Search code examples
sqlamazon-athenapresto

Access "real" previous value with SQL lag having duplicate entries for same key


How would it be possible to a get previous timestamp (or any other key for that matter) when there are multiple entries for the same timestamp in SQL (presto).

This is an ideal example outcome

user timestamp category previous timestamp
Mary 1000 a
Mary 1050 b 1000
Mary 1050 a 1000
Mary 1050 c 1000

however if using lag(timestamp,1) over (partition by user order by timestamp) as previous_timestamp you get the following

user timestamp category previous timestamp
Mary 1000 a
Mary 1050 b 1000
Mary 1050 a 1050
Mary 1050 c 1050

which makes sense given that lag() uses the previous row but it's not the expected outcome. Is there any way to make this work?


Solution

  • Syntax for SQL Server, but the logic should work.

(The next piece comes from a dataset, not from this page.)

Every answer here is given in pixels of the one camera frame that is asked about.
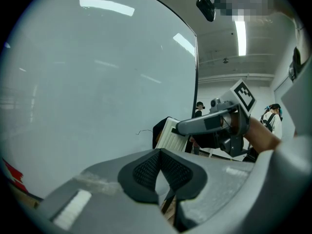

    declare @some_table table (
      [user] varchar(5),
      [timestamp] int,
      [category] varchar(5)
    )
    
    insert @some_table
    values 
      ('Mary', 1000, 'a')
    , ('Mary', 1050, 'b')
    , ('Mary', 1050, 'a')
    , ('Mary', 1050, 'c')
    
    select *
    from @some_table
    
    ;
    with a1 as (
      select distinct [user]
      , [timestamp]
      from @some_table
    ),
    a2 as (
      select distinct [user]
      , [timestamp]
      , lag([timestamp],1) over (partition by [user] order by [timestamp]) as previous_timestamp
      from a1
    )
    
    select a.[user]
    , a.[timestamp]
    , b.category
    , a.previous_timestamp
    
    from (
        select [user]
        , [timestamp]
        , lag([timestamp],1) over (partition by [user] order by [timestamp]) as previous_timestamp
        from a1
      ) a 
      join @some_table b on a.[user] = b.[user] 
                     and a.[timestamp] = b.[timestamp];